Starting at the line that has "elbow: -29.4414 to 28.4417" and stopping after the line that has "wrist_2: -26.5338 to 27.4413", reproduce the listing below exactly; omit everything else.

%%

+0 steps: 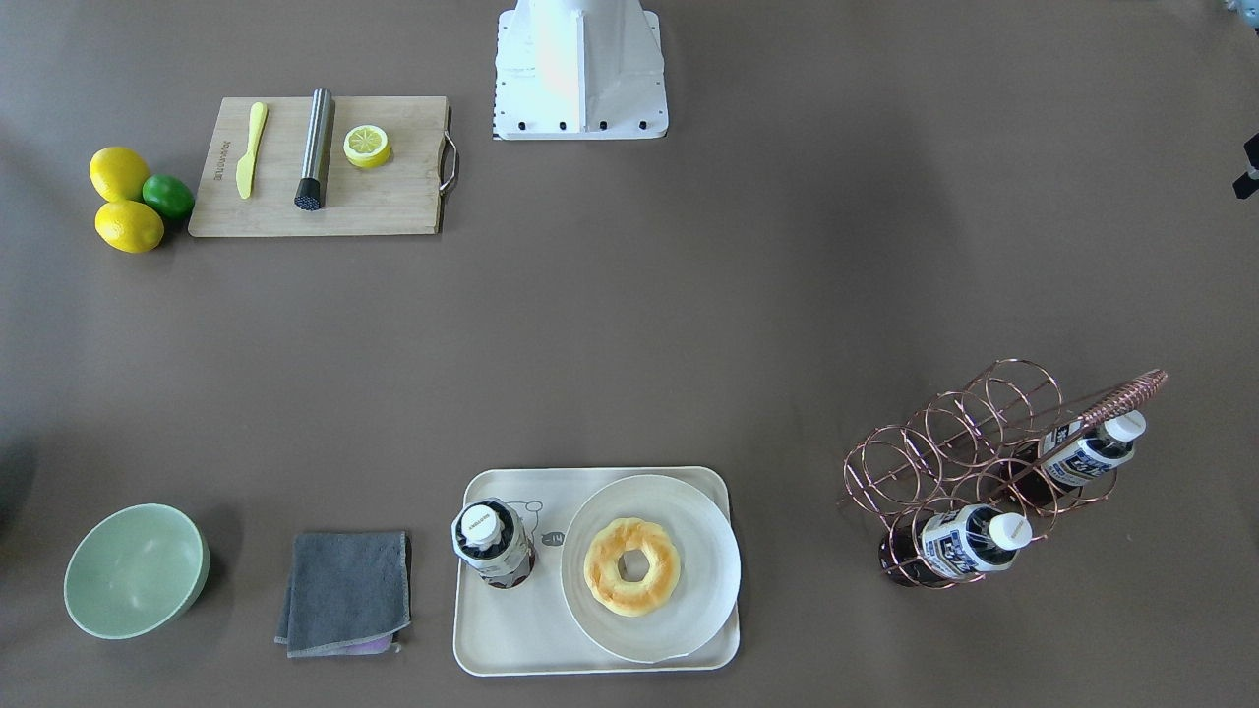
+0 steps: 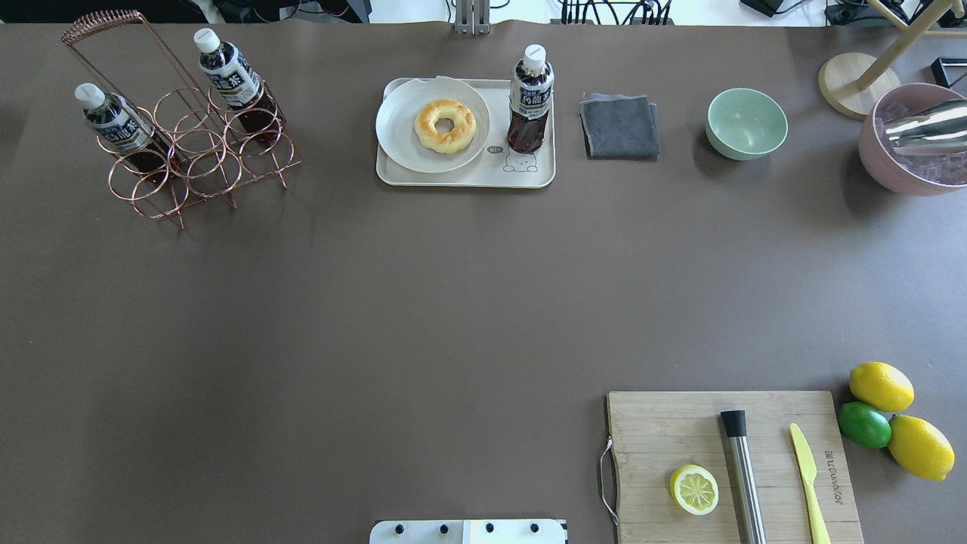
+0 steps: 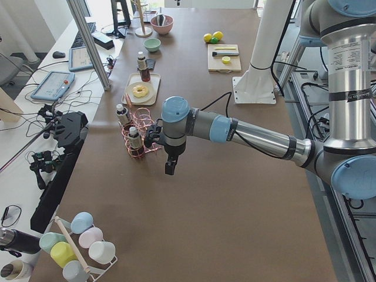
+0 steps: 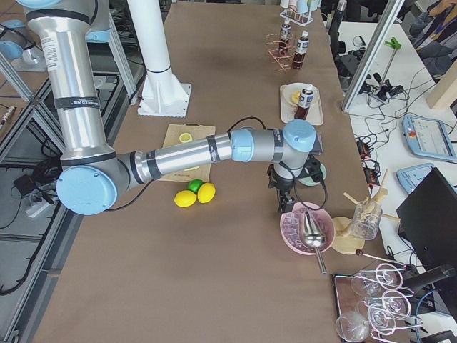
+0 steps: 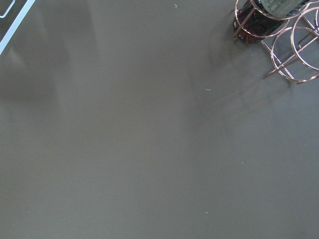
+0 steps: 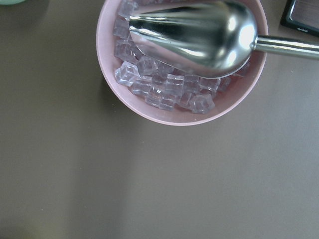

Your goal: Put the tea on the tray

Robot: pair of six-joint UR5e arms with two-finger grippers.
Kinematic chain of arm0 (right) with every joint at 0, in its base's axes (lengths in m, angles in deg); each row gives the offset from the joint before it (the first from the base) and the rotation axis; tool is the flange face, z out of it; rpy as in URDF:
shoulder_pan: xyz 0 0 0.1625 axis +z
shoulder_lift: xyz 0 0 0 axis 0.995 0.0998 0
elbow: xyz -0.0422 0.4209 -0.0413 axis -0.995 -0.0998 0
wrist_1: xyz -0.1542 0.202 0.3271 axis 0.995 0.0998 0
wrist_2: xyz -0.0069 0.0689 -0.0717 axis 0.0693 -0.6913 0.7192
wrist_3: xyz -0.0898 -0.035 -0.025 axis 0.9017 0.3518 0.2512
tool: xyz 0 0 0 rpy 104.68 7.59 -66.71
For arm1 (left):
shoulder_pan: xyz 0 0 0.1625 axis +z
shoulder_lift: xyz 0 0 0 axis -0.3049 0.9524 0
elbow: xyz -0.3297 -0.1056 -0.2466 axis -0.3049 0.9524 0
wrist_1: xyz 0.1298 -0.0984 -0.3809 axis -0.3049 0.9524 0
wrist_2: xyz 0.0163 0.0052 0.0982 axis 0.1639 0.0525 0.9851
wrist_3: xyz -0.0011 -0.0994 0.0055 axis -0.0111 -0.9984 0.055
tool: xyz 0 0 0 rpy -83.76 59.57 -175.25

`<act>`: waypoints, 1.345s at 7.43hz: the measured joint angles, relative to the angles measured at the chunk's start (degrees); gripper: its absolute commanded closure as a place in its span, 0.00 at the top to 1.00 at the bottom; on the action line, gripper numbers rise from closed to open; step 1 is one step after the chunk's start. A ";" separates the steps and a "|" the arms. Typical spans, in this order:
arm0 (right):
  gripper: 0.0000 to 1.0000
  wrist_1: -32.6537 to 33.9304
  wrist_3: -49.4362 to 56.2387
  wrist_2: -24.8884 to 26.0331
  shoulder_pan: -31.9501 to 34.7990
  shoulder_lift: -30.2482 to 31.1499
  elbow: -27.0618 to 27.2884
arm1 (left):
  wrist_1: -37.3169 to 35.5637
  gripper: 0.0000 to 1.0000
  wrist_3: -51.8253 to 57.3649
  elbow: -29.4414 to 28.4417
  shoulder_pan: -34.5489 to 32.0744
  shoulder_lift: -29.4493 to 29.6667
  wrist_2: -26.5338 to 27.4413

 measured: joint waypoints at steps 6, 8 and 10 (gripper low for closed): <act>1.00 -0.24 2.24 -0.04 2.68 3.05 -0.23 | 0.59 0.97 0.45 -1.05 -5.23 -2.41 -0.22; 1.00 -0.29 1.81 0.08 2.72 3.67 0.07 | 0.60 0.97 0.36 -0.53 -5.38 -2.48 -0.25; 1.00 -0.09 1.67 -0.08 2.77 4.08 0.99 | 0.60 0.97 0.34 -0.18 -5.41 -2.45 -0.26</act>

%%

**The completed task:**
  elbow: -29.4414 to 28.4417
  shoulder_pan: -34.5489 to 32.0744
  shoulder_lift: -29.4493 to 29.6667
  wrist_2: -26.5338 to 27.4413

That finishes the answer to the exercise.